One of the projects when I first arrived at CHOP was to better manage our postsurgical patients to have them recover in surgical beds rather than medical beds. It’s well known and published that postsurgical patients that are recovering in surgical beds rather than medical beds have fewer complications. We were able to increase the proportion of our patients who were recovering in surgical beds from about 79 percent to about 93 percent. It’s distinctly plausible that that improves outcomes as a result of that systemic intervention, not a medical intervention.
As another example, one of the five procedure rooms in the Cardiac Operative and Imaging Center, called the Hybrid Suite, had to be closed for renovations for six to eight weeks. It’s called the Hybrid Suite because it can act either as an operating room or as a cardiac catheterization lab. They wanted to know, can we perform the same volume of cardiac catheterizations and cardiothoracic surgeries in only the four remaining rooms? And if we can, what do we have to do to make that happen?
So we used an existing simulation, which we had previously developed for another quality-improvement question, to test that theory. First of all, is it even possible?
Simulation allows us to test what are sometimes grandiose attempts at systemic level outcomes, against the constraints within the system. It could have told us, for instance, that running the same number of patients through with fewer rooms might only work if you had 29 hours in a day.
We actually found that we could do it with a lengthening of the day of only about an hour, so long as a we were able to reduce our turnaround time between procedures, and to start earlier in the day so that we didn’t bump up against shift changes and that kind of thing in the evening. We had the actual time and personnel necessary to do all the procedures.
But simulation doesn’t tell us how to achieve that improved time efficiency. For that, our performance improvement group led what we call a rapid cycle improvement event. We engaged nursing leadership, anesthesiology, and cardiology, into redesigning some processes to get things happening earlier in the day and to reduce turnaround time.
We were completely successful. During the equivalent period the year before the renovation, when we had five rooms open, we had done 135 catheterizations. During the period of renovation with one of the rooms closed, we did 138. We did that with no increase in nurse overtime, and no family complaints. It was a very successful project. We wrote that up, and it is appearing in the Joint Commission Journal for Quality and Patient Safety, which I’m very pleased about because it’s really one of the bigger journals in my field.

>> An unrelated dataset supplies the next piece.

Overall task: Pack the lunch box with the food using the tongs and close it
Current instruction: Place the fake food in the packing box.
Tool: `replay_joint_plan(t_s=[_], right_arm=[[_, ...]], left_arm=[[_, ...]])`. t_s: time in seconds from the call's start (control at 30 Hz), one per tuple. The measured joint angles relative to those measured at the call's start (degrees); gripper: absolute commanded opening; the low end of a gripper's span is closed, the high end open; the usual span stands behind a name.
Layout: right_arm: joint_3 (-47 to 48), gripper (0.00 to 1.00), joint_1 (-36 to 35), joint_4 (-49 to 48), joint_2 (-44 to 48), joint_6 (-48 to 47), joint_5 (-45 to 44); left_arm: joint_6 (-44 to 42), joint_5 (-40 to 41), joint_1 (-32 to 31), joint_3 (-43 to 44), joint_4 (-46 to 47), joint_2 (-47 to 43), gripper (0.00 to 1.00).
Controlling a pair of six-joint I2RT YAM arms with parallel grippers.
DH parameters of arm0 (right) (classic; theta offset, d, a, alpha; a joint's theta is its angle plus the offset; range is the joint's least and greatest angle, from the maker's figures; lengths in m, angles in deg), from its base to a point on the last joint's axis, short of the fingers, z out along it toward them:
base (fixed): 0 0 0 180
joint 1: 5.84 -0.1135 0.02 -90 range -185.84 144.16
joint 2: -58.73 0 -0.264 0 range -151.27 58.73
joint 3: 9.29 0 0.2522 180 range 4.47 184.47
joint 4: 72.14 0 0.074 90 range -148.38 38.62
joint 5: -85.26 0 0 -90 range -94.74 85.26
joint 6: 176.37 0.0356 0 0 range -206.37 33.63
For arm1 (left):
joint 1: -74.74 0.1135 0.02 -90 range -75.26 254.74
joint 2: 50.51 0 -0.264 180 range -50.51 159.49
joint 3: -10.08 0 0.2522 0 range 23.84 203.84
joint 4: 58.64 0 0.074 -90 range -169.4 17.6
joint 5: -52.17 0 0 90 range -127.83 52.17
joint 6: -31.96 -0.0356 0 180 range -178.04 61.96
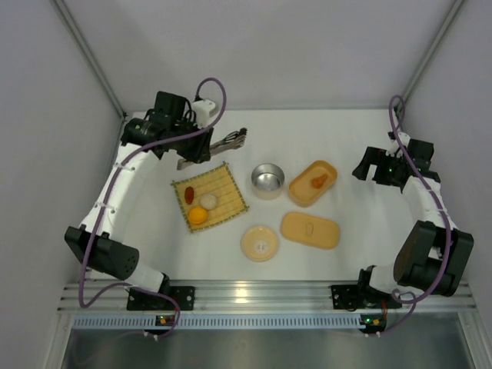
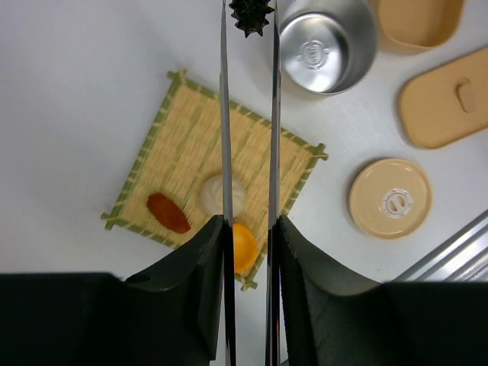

Can you tell us about your motivations for publishing this type of work in journals when you don’t have the “publish or perish” pressure of a faculty member?
The Children’s Hospital of Philadelphia is well known as one of the best places in the world for a child to come and get medical care. Our safety and the great work we are doing in quality improvement are less well known. I believe that publishing in medical and quality literature is valuable to getting that information to the public.
But the biggest reason is that I believe that publishing and disseminating this work and helping other institutions to do what we do, can improve outcomes for people and improve access to care. I like to say that my long game is public health. Being able to access medical care is one of the primary challenges of our health system in America, whether that is because it is overburdened or whether that is because it is prohibitively expensive.
I believe that the appropriate application of systems engineering methods in healthcare can relieve both of those problems. It can allow more members of the public to engage with those services, it can reduce costs, and I think it improves health.